$$\rightleftharpoonup{xx}$$
$$\longleftharp{xx}$$,
$$\longrightharp{xx}$$,
Возьмите исходную культуру Bacillus mycoides, ризобактерии, стимулирующей рост растений, и нанесите инокулюм на культуральную тарелку.
Инкубируйте пластину, чтобы способствовать размножению бактерий в колонии.
Закиньте одну колонию в жидкую среду и инкубируйте с встряхиванием, чтобы стимулировать рост бактерий.
Разведите культуру с помощью жидкой среды для достижения оптимальной плотности для анализа.
Добавляйте в культуру экссудаты корней картофеля, чтобы имитировать взаимодействие растений и микробов.
Инкубируйте культуру с перемешиванием, способствуя взаимодействию сигнальных молекул с бактериальными рецепторами.
Это взаимодействие индуцирует сигнальные пути, которые активируют регуляторные белки, которые связываются с ДНК и изменяют экспрессию генов.
Переложите культуру в пробирку и превратите бактериальные клетки в гранулу.
Выбросьте надосадочную жидкость и опустите пробирку в жидкий азот, чтобы мгновенно заморозить клетки.
Храните клетки для анализа вызванных экссудатом корней растений изменений в экспрессии бактериальных генов.
Чтобы вырастить бактерии, нанесите штамм B. mycoides с глицерина при температуре минус 80 градусов Цельсия на агаровую пластину LB и инкубируйте ее при температуре 30 градусов Цельсия в течение ночи. Затем инокулируйте жидкую среду LB одной колонией из планшета и выращивайте культуру в трясущемся инкубаторе при 200 об/мин в течение ночи при температуре 30 градусов Цельсия.
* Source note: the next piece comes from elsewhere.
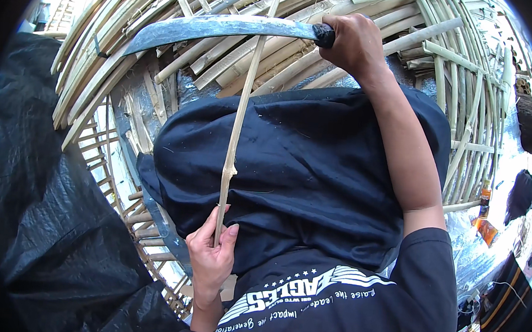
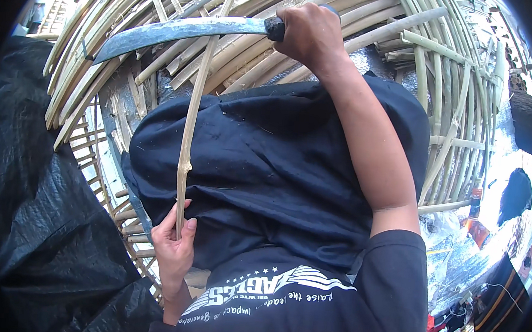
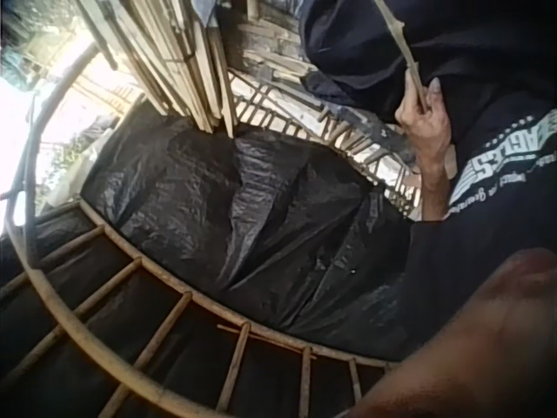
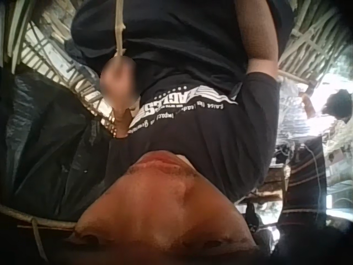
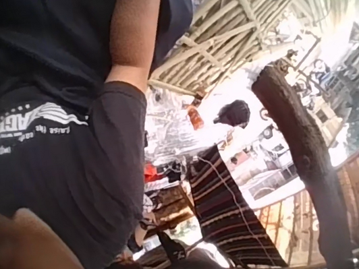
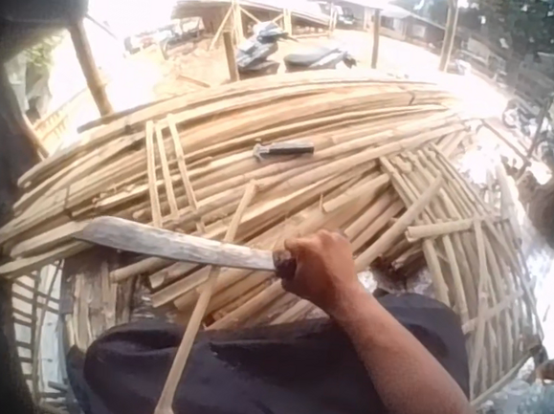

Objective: The person strips layers off a thin piece of bamboo using a large blade, repeatedly running the blade down the length of the bamboo while holding it against their lap.

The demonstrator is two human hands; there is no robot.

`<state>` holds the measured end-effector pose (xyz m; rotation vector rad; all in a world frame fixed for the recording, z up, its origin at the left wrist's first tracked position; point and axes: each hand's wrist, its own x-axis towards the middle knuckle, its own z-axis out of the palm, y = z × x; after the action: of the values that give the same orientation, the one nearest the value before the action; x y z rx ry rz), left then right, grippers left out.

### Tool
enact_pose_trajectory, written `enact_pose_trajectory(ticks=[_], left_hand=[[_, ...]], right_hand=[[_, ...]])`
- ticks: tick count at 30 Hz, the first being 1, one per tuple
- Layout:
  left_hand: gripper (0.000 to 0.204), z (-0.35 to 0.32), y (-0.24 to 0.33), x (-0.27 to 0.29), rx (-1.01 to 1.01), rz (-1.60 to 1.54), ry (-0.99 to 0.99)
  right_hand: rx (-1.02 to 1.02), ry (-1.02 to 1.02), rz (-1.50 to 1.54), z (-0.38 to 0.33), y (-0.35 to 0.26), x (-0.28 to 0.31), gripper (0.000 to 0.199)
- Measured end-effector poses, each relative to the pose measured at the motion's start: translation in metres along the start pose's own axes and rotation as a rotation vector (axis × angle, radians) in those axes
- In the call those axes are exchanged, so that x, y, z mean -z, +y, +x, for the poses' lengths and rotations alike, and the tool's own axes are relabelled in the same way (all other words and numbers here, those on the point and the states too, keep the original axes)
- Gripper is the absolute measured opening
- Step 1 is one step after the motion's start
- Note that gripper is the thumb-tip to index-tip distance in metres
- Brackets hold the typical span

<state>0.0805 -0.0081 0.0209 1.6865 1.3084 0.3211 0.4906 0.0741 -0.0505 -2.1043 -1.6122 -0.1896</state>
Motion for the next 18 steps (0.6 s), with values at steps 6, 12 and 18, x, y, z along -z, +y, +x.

Для обработки и отбора проб бактерий разбавьте культуру B. mycoides в течение ночи 90 миллилитрами предварительно подогретой среды LB до начального наружного диаметра600 ноль целых ноль целых пять десятых в колбе объемом 300 миллилитров. Впоследствии добавьте в культуру 10 миллилитров корневых выделений, а в качестве контроля используйте 10 миллилитров стерильной деионизированной воды для обработки. Затем инкубируйте их при температуре 30 градусов Цельсия в течение одного часа.
Через час переложите культуру в центрифужные пробирки объемом 50 миллилитров. Соберите клетки из культуры путем центрифугирования при температуре 9000 раз G в течение двух минут при четырех градусах Цельсия. После этого выбросьте надосадочную жидкость и сразу же заморозьте гранулу в жидком азоте.
Затем храните его при температуре минус 80 градусов Цельсия до использования.